The American political left is in the middle of a fight for their lives, and a lynchpin in their strategy is to make the Tea Party seem as repugnant as possible. The primary thrust of the attack is to tar everyone concerned about federalism, limited government and out-of-control spending as an ignorant, racist, redneck bigot. As a result, there is tremendous pressure from the left to characterize anyone who says anything remotely negative about any aspect or Islam as a xenophobic hate-monger.

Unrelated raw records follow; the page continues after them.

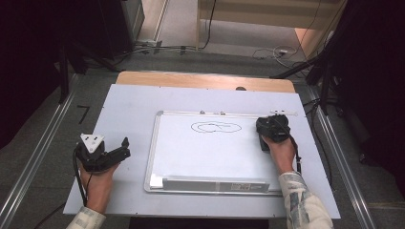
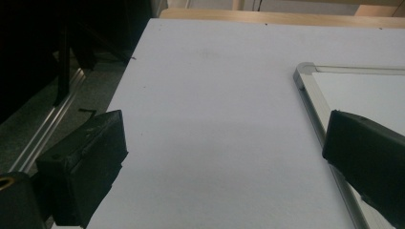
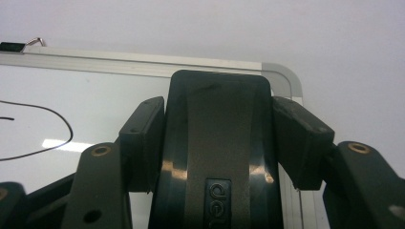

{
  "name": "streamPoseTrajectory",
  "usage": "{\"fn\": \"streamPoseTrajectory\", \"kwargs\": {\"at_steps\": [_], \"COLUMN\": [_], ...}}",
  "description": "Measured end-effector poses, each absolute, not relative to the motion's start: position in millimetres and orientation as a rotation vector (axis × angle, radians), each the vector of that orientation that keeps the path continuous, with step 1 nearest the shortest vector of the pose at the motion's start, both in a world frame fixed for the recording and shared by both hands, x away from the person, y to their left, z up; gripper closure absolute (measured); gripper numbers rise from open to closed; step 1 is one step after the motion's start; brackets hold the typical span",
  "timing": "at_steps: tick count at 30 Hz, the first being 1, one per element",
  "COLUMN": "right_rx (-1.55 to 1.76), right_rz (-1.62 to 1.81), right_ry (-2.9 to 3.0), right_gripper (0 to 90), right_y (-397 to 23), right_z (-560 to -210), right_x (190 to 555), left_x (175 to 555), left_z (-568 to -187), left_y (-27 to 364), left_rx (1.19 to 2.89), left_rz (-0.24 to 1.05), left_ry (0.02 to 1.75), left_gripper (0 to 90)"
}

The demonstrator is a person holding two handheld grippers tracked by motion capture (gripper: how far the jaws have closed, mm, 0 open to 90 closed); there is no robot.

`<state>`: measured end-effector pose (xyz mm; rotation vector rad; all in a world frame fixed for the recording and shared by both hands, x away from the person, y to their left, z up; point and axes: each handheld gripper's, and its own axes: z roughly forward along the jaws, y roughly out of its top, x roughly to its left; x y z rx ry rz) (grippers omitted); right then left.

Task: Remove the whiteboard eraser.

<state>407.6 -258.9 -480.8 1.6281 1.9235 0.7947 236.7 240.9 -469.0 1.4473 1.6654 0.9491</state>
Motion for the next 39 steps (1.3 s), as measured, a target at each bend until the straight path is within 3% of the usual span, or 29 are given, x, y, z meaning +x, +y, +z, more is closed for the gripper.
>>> {"fn": "streamPoseTrajectory", "kwargs": {"at_steps": [12, 39], "right_rx": [1.568, 1.498], "right_rz": [0.899, 0.951], "right_ry": [1.92, 1.961], "right_gripper": [37.7, 37.9], "right_y": [-255, -239], "right_z": [-455, -447], "right_x": [387, 376], "left_x": [239, 243], "left_z": [-471, -472], "left_y": [244, 242], "left_rx": [1.444, 1.458], "left_rz": [0.935, 0.929], "left_ry": [1.67, 1.664], "left_gripper": [1.5, 1.5]}}
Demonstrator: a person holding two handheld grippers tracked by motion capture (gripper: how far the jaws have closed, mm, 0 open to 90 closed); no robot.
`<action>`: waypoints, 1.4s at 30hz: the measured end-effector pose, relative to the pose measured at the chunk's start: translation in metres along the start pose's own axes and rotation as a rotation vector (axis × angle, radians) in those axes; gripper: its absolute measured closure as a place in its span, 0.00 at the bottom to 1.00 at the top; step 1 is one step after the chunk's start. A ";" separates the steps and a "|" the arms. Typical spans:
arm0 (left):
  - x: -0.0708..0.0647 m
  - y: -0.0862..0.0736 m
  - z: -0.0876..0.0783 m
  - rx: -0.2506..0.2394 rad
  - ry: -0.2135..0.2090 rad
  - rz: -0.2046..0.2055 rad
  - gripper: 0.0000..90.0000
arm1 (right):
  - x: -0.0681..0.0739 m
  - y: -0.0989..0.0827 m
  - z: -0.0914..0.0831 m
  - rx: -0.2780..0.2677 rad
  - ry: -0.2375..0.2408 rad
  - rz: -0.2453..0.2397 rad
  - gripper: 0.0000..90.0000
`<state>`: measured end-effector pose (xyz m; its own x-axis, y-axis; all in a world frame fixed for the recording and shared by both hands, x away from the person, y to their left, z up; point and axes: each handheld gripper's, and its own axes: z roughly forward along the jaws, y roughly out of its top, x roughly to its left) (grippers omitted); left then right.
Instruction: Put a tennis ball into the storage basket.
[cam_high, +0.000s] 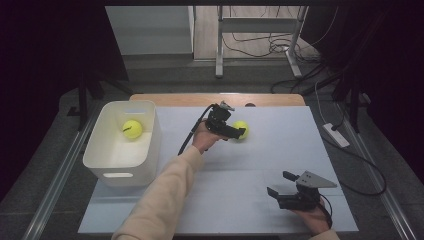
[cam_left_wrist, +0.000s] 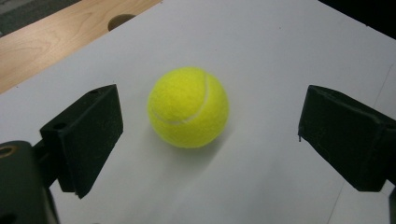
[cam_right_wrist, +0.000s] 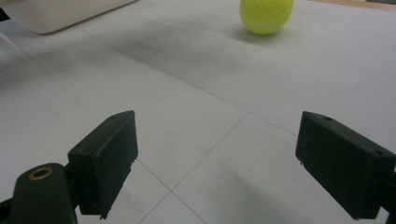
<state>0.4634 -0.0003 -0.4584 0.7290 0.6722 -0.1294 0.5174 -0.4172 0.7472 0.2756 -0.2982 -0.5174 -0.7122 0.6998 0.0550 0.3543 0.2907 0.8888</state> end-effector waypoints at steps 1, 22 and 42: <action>0.000 0.000 0.001 0.001 0.001 0.001 0.08 | 0.000 0.000 0.000 0.000 0.000 0.000 0.15; 0.003 0.003 0.017 0.013 0.009 -0.009 0.08 | -0.001 -0.001 -0.001 0.002 -0.004 0.003 0.15; 0.005 0.002 0.040 0.036 0.001 -0.016 0.08 | -0.003 -0.002 -0.004 -0.004 -0.003 0.006 0.15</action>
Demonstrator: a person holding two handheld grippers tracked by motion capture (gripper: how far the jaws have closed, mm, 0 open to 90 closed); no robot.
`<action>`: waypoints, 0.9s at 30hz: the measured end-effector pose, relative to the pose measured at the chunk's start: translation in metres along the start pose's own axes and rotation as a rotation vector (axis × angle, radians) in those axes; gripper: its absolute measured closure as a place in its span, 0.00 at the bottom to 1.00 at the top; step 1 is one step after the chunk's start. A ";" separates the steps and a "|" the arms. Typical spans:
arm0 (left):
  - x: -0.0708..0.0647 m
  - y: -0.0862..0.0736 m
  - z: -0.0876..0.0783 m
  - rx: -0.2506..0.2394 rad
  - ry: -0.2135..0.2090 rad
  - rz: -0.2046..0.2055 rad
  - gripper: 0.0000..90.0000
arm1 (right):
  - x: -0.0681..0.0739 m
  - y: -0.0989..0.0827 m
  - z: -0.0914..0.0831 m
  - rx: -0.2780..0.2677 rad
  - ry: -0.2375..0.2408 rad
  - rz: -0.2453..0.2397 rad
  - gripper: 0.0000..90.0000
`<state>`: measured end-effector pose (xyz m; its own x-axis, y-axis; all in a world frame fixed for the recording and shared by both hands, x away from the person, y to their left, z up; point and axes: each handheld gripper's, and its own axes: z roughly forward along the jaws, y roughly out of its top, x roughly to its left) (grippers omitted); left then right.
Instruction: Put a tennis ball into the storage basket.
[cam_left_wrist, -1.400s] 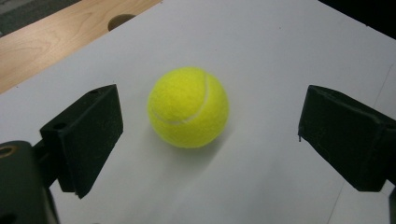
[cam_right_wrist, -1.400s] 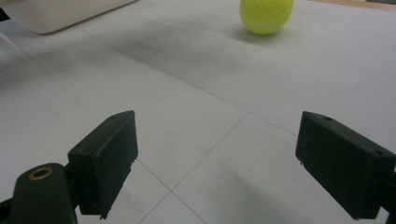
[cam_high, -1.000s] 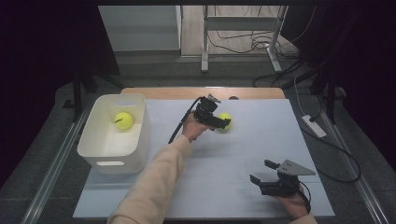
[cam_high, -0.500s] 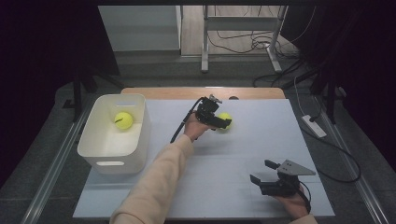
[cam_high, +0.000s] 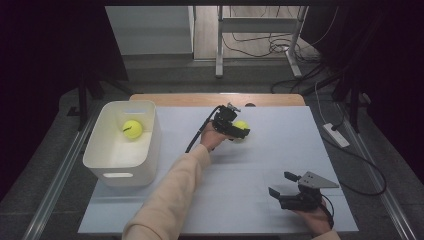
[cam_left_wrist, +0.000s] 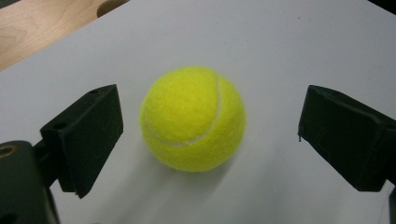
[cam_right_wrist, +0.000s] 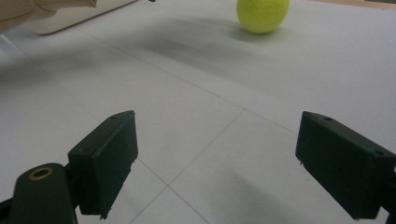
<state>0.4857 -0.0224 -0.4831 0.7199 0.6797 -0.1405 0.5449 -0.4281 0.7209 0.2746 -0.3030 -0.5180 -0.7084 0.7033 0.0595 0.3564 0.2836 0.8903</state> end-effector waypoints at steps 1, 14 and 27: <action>0.000 0.000 0.001 0.000 -0.001 -0.001 0.08 | 0.000 0.000 -0.001 0.003 -0.002 -0.001 0.15; 0.005 -0.003 0.015 0.026 0.013 -0.006 0.10 | -0.002 -0.001 -0.001 0.002 0.001 0.004 0.15; 0.006 -0.006 0.025 0.045 0.033 -0.006 0.25 | -0.002 -0.002 -0.001 0.006 -0.001 0.003 0.15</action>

Undoubtedly, had new or old media types cared to do so yesterday, that’s exactly how they would have described John Pratt. A “hatemonger,” they would call him. He’s “a bigot,” they would say. Why give them the opportunity? A little bit of nativism is perfectly healthy so long as the nativist has his or her facts straight — in this case, imputing the realities of radical Islamic jihad on even those who fight and die or are prepared to die for this country was nativism mixed with an impassioned and egregious mischaracterization of an entire faith.



This meaningless polarization is detrimental to our civil society. It eats away at the common fabric of our society and distracts from legitimate policy discussions. Reasonable voices are drowned out in an escalating shouting match of increasingly hysterical and bizarre fantasies. On the one hand, we have Eric Holder refusing to even say the word “religion” in the same paragraph–let alone sentence!–as “terrorism”. On the other hand, we have a lunatic Christian pastor out to hold a good old-fashioned book burning and ignite some Korans. Meanwhile, we have others who disregard all context and find themselves more incensed about charred Korans than about beheaded infidel contractors or the three thousand innocents lost nine years ago this weekend. We have the left pretending that Muslims are all angels, the right pretending they are all devils, and everyone on all sides so mired in the shouting match that good, old fashioned common sense is simply lost in the scuffle.



Is there any room left for sanity?



America vitally needs a serious, honest, and open discussion about Islam and the West, and that’s exactly what we will deliver.